Kit's biannual profit sharing earned Charli £19,924 in 2020/21 — nearly 12% of her total income. This is a rare compensation structure that aligns employee incentives with company performance. She captures upside from Kit's growth without needing equity.
The evaluation: When comparing roles, the compensation structure matters as much as the number. Profit sharing, performance bonuses, and equity participation can dramatically change the value of a position. Ask about them. Negotiate for them.

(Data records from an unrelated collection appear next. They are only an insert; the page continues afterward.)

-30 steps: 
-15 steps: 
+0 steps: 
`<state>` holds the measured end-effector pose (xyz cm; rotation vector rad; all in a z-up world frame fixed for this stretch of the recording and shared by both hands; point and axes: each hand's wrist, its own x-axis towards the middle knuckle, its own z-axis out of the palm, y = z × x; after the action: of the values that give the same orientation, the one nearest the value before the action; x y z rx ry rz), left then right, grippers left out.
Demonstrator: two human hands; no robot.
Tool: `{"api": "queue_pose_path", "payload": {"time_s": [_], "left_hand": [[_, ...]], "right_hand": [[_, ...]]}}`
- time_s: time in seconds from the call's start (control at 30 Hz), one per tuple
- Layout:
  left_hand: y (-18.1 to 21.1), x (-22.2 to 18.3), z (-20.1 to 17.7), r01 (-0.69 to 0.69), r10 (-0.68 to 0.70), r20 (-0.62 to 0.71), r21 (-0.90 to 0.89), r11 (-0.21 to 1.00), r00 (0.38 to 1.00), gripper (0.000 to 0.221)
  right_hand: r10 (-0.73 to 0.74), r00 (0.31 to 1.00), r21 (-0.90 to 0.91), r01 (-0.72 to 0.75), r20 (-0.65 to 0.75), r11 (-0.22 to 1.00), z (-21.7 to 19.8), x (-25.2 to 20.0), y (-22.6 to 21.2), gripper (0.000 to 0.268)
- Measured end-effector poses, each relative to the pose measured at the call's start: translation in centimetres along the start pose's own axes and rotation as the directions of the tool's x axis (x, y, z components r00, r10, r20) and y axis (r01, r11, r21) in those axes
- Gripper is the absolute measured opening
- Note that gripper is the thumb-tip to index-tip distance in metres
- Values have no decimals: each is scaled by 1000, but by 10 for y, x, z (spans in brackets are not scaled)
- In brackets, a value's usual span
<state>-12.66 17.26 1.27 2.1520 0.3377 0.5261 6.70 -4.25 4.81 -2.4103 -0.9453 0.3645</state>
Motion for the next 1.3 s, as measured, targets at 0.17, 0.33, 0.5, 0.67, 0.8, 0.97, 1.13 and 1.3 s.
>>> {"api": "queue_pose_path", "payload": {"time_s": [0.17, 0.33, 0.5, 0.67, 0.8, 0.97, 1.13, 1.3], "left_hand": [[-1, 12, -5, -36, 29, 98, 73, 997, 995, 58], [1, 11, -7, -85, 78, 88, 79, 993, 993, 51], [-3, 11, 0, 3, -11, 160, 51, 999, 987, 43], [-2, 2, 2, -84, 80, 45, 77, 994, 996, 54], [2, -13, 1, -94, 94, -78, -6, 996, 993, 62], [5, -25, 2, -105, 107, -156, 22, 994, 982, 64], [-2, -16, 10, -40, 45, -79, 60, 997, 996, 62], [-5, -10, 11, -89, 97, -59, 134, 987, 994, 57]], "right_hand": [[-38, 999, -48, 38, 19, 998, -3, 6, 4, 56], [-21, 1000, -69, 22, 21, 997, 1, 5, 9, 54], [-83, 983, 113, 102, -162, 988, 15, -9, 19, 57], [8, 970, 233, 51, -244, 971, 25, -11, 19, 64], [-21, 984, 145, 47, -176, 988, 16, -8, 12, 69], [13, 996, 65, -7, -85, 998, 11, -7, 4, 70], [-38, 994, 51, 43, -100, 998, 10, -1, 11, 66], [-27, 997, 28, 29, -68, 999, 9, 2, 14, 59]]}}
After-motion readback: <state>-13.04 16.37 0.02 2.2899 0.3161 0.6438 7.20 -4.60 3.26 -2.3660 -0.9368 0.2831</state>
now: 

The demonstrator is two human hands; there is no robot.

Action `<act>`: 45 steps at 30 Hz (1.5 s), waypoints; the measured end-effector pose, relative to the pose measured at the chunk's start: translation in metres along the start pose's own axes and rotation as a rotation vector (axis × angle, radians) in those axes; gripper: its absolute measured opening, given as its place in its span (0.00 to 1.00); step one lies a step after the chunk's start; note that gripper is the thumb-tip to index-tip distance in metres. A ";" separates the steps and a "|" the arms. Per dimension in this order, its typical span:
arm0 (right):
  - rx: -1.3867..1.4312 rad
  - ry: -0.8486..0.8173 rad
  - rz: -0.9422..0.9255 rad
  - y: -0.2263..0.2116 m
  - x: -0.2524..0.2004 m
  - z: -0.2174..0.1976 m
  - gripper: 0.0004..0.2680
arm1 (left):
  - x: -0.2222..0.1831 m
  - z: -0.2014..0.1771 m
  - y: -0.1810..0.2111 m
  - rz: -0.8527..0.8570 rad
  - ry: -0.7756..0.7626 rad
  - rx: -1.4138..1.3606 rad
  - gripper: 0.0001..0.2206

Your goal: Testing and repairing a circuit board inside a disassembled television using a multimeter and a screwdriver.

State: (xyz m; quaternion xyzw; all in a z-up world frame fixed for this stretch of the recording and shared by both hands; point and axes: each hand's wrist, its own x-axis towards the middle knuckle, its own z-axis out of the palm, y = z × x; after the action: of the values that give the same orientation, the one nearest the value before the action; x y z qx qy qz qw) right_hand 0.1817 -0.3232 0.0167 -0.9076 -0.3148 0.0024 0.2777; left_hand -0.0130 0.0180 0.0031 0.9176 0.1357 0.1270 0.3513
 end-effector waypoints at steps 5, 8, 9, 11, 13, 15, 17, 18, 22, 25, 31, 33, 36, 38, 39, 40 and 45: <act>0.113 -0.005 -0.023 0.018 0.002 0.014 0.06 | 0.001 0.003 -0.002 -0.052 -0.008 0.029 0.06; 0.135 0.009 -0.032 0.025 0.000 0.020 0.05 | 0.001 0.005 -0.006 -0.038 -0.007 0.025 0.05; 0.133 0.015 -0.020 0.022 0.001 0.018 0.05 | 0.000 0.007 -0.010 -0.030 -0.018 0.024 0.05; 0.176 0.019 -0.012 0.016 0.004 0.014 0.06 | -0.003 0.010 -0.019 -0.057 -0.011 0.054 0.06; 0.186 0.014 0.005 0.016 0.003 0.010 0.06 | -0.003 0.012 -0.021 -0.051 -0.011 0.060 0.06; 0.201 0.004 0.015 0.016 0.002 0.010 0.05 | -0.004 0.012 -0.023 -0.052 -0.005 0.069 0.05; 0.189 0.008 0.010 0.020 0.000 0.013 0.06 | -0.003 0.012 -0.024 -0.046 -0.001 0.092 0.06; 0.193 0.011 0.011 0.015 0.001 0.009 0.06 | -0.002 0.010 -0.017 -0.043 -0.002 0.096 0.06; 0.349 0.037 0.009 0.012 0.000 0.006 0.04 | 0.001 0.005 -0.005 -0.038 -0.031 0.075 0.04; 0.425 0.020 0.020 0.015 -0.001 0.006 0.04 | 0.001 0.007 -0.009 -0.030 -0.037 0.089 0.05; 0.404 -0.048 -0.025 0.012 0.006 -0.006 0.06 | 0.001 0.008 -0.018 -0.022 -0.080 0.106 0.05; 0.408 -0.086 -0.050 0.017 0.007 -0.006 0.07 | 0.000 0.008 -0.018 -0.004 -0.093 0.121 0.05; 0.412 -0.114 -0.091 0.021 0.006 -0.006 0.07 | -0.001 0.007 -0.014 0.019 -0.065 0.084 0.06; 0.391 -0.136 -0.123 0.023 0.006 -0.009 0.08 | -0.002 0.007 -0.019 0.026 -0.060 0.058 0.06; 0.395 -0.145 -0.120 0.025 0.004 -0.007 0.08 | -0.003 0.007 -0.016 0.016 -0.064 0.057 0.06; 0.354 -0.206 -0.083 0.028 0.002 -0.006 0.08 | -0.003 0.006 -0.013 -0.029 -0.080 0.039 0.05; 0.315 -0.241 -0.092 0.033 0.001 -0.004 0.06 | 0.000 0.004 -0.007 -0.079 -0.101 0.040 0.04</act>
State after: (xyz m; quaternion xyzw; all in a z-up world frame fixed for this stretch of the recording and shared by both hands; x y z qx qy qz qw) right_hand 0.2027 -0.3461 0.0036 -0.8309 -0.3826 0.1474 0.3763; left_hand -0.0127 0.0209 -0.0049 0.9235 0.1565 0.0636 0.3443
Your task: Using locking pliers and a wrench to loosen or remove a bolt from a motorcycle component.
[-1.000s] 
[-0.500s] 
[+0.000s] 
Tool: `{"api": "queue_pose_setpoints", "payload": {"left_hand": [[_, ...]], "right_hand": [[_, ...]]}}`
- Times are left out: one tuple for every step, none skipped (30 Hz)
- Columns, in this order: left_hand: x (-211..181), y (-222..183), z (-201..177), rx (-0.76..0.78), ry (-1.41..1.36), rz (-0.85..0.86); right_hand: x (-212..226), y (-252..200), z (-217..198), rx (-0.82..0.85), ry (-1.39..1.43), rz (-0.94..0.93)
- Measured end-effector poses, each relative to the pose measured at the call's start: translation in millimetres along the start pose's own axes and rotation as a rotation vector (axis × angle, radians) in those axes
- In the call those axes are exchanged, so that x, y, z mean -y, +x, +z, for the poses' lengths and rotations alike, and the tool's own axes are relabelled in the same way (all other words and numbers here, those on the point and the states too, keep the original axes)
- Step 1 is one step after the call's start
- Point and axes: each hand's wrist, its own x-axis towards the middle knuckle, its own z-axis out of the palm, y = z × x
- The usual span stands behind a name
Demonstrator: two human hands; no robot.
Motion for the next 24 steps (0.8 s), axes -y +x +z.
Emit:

Charli's income reports — exact pounds and pence, not "six figures" — build trust with her audience of designers. They differentiate her from the aspirational vagueness of most creator economy advice. And they create the content she says she would have loved to see when she was starting.
The strategy: Financial transparency is itself content. It's also a trust accelerant. If you want to serve an audience trying to navigate their own career economics, show yours. The vulnerability creates credibility that curated success stories cannot.
The ConvertKit origin story. A CEO seeing your conference talk and recruiting you over pizza is not repeatable. But building visible work that makes serendipity possible IS. The Figma channel sponsorship — a tool company paying a monthly fee to title-sponsor a design YouTube channel depends on the tool-creator ecosystem. Not every niche has this dynamic. Remote-first company timing — Charli joined ConvertKit in 2016, before remote work was mainstream.
The income ceiling. £168K is firmly in the creative majority — which is precisely the point. This isn't a "$10M exit" case. It's a sustainable, transparent, replicable model for creative professionals who want to build ownership without betting everything on independence. The ceiling may rise as the book, workshops, and courses mature.